Discussion:
[sqlite] Bulk Insert in Sqlite3
Niti Agarwal
2017-02-07 05:36:17 UTC
Permalink
Hi,
We are using Sqlite3 with Golang to do bulk insert.
Need to insert close to 10 Million records to sqlite3 in around 30 mins.

Currently I am saving 100 Records under one transaction with below settings:

PRAGMA synchronous = NORMAL;
PRAGMA journal_mode = WAL;
PRAGMA auto_vacuum = FULL;

I read about SQLITE_MAX_SQL_LENGTH, Is it better to tune this value?

Also, read about sql bind feature, but not very sure how to do in Golang?
Is there any better way to do bulk insert?

Thanks,
Niti
Simon Slavin
2017-02-07 06:26:02 UTC
Permalink
Post by Niti Agarwal
Need to insert close to 10 Million records to sqlite3 in around 30 mins.
This number of records requires so much space the temporary data will not fit inside a cache. Consider using a counter so that the transaction is ended and a new one begun every 1000 records. Or perhaps every 10000 records. Try both ways and see which is faster.
Post by Niti Agarwal
PRAGMA synchronous = NORMAL;
PRAGMA journal_mode = WAL;
PRAGMA auto_vacuum = FULL;
I read about SQLITE_MAX_SQL_LENGTH, Is it better to tune this value?
The value SQLITE_MAX_SQL_LENGTH is about the length in text of one SQL command. I doubt it has any impact on your problem. You should probably leave it as it is.

Simon.
Niti Agarwal
2017-02-07 06:56:26 UTC
Permalink
Thanks for your reply. The length matters as I am appending 100 rows at a
time in a sql statement. It is making very fast as compared to single sql
insert in For loop.
Copied the code below for reference. Here the list size is 100
Any better way to do this? Like I read about *bind*...not sure how I can do
it in Golang.



As shown below:

func StoreFileList(db *sql.DB, fileList []File) {
sql_PathInfo := `
INSERT OR IGNORE INTO path_info(Id,FilePath) VALUES`
sql_FileInfo := `
INSERT OR REPLACE INTO file_info(
PathId,
FileName,
FileSize,
IsDir,
IsExported,
Level,
ModTime
) VALUES `

valsPath := []interface{}{}
valsFile := []interface{}{}
for _, file := range fileList {
sql_PathInfo += "(?,?),"
sql_FileInfo += "((SELECT Id FROM path_info WHERE FilePath = ?),?, ?, ?, ?,
?, ?),"
valsPath = append(valsPath, nil, file.FilePath)
valsFile = append(valsFile, file.FilePath, file.FileName, file.FileSize,
file.IsDir, file.IsExported, file.Level, file.ModTime)
}

sql_PathInfo = sql_PathInfo[0 : len(sql_PathInfo)-1]
sql_FileInfo = sql_FileInfo[0 : len(sql_FileInfo)-1]

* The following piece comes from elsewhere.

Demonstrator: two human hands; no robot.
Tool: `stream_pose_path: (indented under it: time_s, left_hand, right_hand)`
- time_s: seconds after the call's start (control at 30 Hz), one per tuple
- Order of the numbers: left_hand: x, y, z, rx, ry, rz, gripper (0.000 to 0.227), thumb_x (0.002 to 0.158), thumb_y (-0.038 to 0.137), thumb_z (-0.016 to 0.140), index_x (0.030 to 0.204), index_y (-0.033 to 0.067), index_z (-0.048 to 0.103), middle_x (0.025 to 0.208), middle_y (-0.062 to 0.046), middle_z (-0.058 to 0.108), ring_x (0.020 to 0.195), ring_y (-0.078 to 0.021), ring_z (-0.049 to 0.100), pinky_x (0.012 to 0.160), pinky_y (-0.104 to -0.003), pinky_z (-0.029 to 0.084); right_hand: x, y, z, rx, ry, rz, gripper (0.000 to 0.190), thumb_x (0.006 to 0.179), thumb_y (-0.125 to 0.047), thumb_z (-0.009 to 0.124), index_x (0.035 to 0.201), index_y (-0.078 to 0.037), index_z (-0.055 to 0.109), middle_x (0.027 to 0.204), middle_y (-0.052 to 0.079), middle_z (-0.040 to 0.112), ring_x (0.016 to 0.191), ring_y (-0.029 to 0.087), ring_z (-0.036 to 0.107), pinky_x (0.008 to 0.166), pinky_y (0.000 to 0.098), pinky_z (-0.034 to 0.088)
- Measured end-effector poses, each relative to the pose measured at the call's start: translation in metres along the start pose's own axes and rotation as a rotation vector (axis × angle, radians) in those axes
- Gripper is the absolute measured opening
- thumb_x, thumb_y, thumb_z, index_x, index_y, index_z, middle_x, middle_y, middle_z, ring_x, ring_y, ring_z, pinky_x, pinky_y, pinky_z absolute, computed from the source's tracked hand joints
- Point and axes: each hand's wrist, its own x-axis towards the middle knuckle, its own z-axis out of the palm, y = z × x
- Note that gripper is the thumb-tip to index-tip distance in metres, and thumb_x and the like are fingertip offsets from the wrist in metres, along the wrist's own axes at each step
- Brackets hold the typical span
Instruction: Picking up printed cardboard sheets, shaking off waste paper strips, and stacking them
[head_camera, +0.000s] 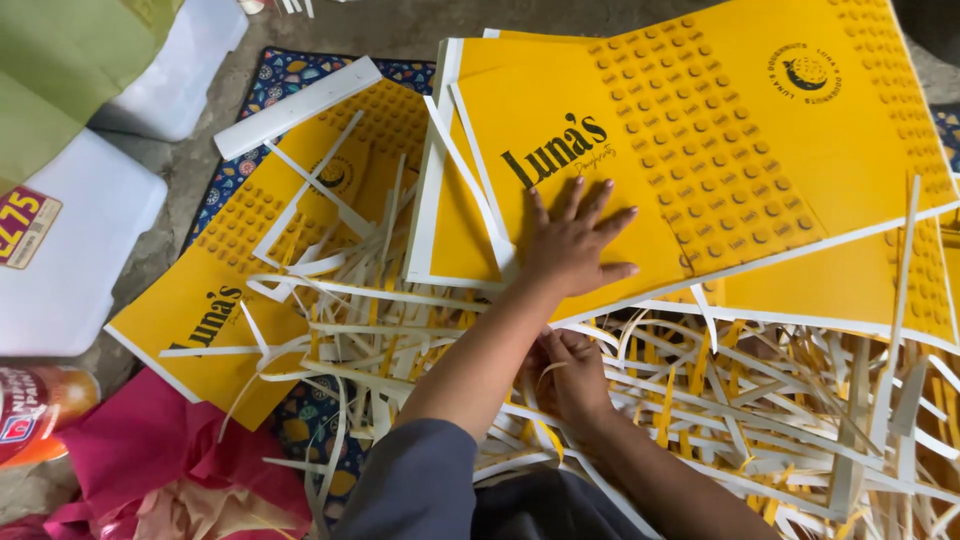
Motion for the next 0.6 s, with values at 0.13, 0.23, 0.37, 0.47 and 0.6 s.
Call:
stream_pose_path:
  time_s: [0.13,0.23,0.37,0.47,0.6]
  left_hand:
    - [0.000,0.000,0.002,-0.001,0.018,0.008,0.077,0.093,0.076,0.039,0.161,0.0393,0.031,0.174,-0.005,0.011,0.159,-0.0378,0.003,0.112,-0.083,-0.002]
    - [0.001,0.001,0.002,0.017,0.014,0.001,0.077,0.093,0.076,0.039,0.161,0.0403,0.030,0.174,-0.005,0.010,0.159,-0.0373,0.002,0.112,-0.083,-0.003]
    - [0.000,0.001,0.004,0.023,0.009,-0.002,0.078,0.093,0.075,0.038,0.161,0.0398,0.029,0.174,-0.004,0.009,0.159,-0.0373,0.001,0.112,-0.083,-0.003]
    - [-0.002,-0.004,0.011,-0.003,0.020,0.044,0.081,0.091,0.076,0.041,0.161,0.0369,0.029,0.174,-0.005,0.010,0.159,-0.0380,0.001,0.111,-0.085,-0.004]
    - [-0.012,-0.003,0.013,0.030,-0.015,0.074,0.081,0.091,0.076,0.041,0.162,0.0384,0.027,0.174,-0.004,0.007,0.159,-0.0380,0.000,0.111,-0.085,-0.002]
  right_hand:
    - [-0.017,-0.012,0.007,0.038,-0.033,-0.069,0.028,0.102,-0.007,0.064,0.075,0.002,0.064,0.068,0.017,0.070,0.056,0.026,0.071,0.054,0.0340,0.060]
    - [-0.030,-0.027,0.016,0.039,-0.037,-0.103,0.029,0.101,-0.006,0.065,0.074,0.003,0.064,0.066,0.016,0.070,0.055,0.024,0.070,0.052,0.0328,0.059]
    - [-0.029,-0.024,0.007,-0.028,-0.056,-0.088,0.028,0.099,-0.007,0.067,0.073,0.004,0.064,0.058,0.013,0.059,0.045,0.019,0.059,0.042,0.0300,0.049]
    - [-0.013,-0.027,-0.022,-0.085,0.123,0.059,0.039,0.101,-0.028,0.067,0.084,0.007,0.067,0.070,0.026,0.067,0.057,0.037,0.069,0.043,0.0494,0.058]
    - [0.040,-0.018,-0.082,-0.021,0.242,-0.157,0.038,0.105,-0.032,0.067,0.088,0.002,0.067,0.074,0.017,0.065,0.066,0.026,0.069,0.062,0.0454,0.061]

PathInfoStmt, err := db.Prepare(sql_PathInfo)
if err != nil {
panic(err)
}
fileInfoStmt, err := db.Prepare(sql_FileInfo)
if err != nil {
panic(err)
}
defer PathInfoStmt.Close()
defer fileInfoStmt.Close()

tx, err := db.Begin()
if err != nil {
panic(err)
}
_, err = tx.Stmt(PathInfoStmt).Exec(valsPath...)
_, err1 := tx.Stmt(fileInfoStmt).Exec(valsFile...)
if err != nil || err1 != nil {
if err != nil {
panic(err)
}
if err1 != nil {
panic(err1)
}
fmt.Println("doing rollback")
tx.Rollback()
} else {
tx.Commit()
}
}
Post by Simon Slavin
Post by Niti Agarwal
Need to insert close to 10 Million records to sqlite3 in around 30 mins.
This number of records requires so much space the temporary data will not
fit inside a cache. Consider using a counter so that the transaction is
ended and a new one begun every 1000 records. Or perhaps every 10000
records. Try both ways and see which is faster.
Post by Niti Agarwal
Currently I am saving 100 Records under one transaction with below
PRAGMA synchronous = NORMAL;
PRAGMA journal_mode = WAL;
PRAGMA auto_vacuum = FULL;
I read about SQLITE_MAX_SQL_LENGTH, Is it better to tune this value?
The value SQLITE_MAX_SQL_LENGTH is about the length in text of one SQL
command. I doubt it has any impact on your problem. You should probably
leave it as it is.
Simon.
_______________________________________________
sqlite-users mailing list
http://mailinglists.sqlite.org/cgi-bin/mailman/listinfo/sqlite-users
Simon Slavin
2017-02-07 07:11:36 UTC
Permalink
Post by Niti Agarwal
Thanks for your reply. The length matters as I am appending 100 rows at a
time in a sql statement. It is making very fast as compared to single sql
insert in For loop.
Copied the code below for reference. Here the list size is 100
Any better way to do this? Like I read about *bind*...not sure how I can do
it in Golang.
Okay. By using an INSERT command with lots of value sets you are doing things more efficiently than I thought. Each INSERT is its own transaction so you are doing 100 INSERTs per transaction.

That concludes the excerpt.